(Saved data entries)
+ + +

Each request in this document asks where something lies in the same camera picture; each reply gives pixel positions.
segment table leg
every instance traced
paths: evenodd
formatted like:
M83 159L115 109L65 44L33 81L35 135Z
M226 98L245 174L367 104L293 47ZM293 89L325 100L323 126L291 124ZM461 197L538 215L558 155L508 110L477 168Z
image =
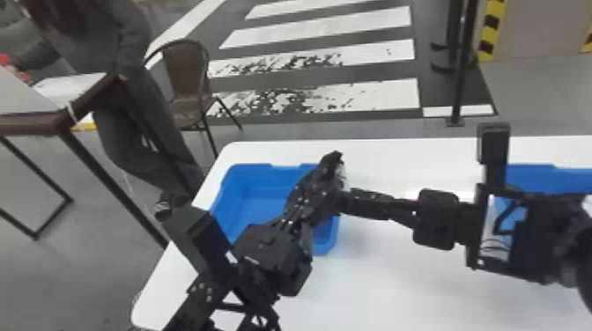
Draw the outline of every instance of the table leg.
M43 230L47 228L51 222L53 222L58 215L64 210L69 204L74 202L74 199L66 193L59 185L57 185L49 176L44 173L27 155L17 148L10 140L3 136L0 136L0 143L6 147L14 156L16 156L21 162L23 162L29 169L31 169L37 176L39 176L50 188L62 197L62 202L57 208L49 215L48 219L39 227L37 230L33 230L28 226L22 224L13 215L9 214L8 211L0 209L0 217L7 220L10 224L14 225L17 229L21 230L25 235L29 236L33 240L37 240Z
M107 171L99 164L96 158L81 144L77 138L66 130L60 134L62 141L76 154L76 156L85 164L86 167L100 180L111 194L125 207L125 209L137 220L154 240L162 247L167 247L167 239L144 215L142 210L130 199L128 195L120 188Z

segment chair backrest
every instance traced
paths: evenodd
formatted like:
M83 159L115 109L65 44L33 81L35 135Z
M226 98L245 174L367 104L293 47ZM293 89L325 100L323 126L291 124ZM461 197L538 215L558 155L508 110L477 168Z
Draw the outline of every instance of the chair backrest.
M148 63L161 53L171 81L175 97L198 97L211 95L208 66L210 55L196 40L174 40L156 49L144 60Z

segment chair leg
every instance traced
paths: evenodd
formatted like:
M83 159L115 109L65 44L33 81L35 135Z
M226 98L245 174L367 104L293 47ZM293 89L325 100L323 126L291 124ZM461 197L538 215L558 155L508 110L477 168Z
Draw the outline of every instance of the chair leg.
M230 109L228 109L224 102L218 97L216 97L216 101L224 108L224 111L228 114L228 116L230 116L230 118L233 119L234 124L236 124L236 126L239 127L240 130L242 130L242 125L239 123L236 117L234 117L233 113L230 112Z
M205 128L205 134L208 135L208 139L210 140L211 151L214 153L214 158L218 158L218 149L214 143L214 137L211 135L210 124L208 124L206 117L205 112L202 112L202 122L203 127Z

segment paper
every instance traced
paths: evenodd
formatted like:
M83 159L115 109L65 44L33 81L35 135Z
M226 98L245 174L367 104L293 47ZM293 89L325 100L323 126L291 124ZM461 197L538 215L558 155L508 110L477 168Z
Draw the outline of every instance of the paper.
M58 108L66 108L68 103L78 99L97 84L106 74L95 73L68 77L46 78L33 88Z

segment person
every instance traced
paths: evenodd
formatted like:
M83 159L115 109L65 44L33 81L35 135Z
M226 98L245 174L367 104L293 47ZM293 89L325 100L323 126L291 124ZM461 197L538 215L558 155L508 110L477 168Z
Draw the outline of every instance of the person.
M62 56L80 74L115 72L127 87L123 94L104 98L93 113L108 157L121 169L153 186L162 194L155 217L164 221L174 208L191 201L204 174L174 124L168 103L143 65L152 40L148 20L132 0L20 0L41 31L42 39L11 58L5 68L14 73L37 70ZM130 107L144 114L192 192L187 193L169 164L149 143L134 120Z

+ + +

Pictures are to be excluded; the records themselves are to be reproduced exactly.

Task result ->
Each request in this document asks where something lies in the same camera picture; each reply gives pixel positions.
segment table leg
every instance traced
paths: evenodd
formatted like:
M83 159L115 109L65 44L33 81L35 135Z
M226 98L245 174L367 104L293 47ZM293 89L325 100L323 126L291 124ZM461 197L538 215L558 155L508 110L477 168Z
image =
Draw the outline of every instance of the table leg.
M43 230L47 228L51 222L53 222L58 215L64 210L69 204L74 202L74 199L66 193L59 185L57 185L49 176L44 173L27 155L17 148L10 140L3 136L0 136L0 143L6 147L14 156L16 156L21 162L23 162L29 169L31 169L37 176L39 176L50 188L62 197L62 202L57 208L49 215L48 219L39 227L37 230L33 230L28 226L22 224L13 215L9 214L8 211L0 209L0 217L7 220L10 224L14 225L17 229L21 230L25 235L29 236L33 240L37 240Z
M107 171L99 164L96 158L81 144L77 138L66 130L60 134L62 141L76 154L76 156L85 164L86 167L100 180L111 194L125 207L125 209L137 220L154 240L162 247L167 247L167 239L144 215L142 210L130 199L128 195L120 188Z

segment chair backrest
every instance traced
paths: evenodd
formatted like:
M83 159L115 109L65 44L33 81L35 135Z
M226 98L245 174L367 104L293 47ZM293 89L325 100L323 126L291 124ZM461 197L538 215L558 155L508 110L477 168Z
Draw the outline of every instance of the chair backrest.
M148 63L161 53L171 81L175 97L198 97L211 95L208 66L210 55L196 40L174 40L156 49L144 60Z

segment chair leg
every instance traced
paths: evenodd
formatted like:
M83 159L115 109L65 44L33 81L35 135Z
M226 98L245 174L367 104L293 47ZM293 89L325 100L323 126L291 124ZM461 197L538 215L558 155L508 110L477 168Z
Draw the outline of every instance of the chair leg.
M230 109L228 109L224 102L218 97L216 97L216 101L224 108L224 111L228 114L228 116L230 116L230 118L233 119L234 124L236 124L236 126L239 127L240 130L242 130L242 125L239 123L236 117L234 117L233 113L230 112Z
M205 128L205 134L208 135L208 139L210 140L211 151L214 153L214 158L218 158L218 149L214 143L214 137L211 135L210 124L208 124L206 117L205 112L202 112L202 122L203 127Z

segment paper
every instance traced
paths: evenodd
formatted like:
M83 159L115 109L65 44L33 81L35 135Z
M226 98L245 174L367 104L293 47ZM293 89L325 100L323 126L291 124ZM461 197L538 215L558 155L508 110L477 168Z
Draw the outline of every instance of the paper.
M58 108L66 108L68 103L78 99L97 84L106 74L95 73L68 77L46 78L33 88Z

segment person
every instance traced
paths: evenodd
formatted like:
M83 159L115 109L65 44L33 81L35 135Z
M226 98L245 174L367 104L293 47ZM293 89L325 100L323 126L291 124ZM461 197L538 215L558 155L508 110L477 168Z
Draw the outline of every instance of the person.
M62 56L80 74L115 72L127 87L123 94L104 98L93 113L108 157L121 169L153 186L162 194L155 217L164 221L174 208L191 201L204 174L174 124L168 103L143 65L152 40L148 20L132 0L20 0L41 31L42 39L11 58L5 68L14 73L37 70ZM130 107L144 114L192 192L187 193L169 164L149 143L134 120Z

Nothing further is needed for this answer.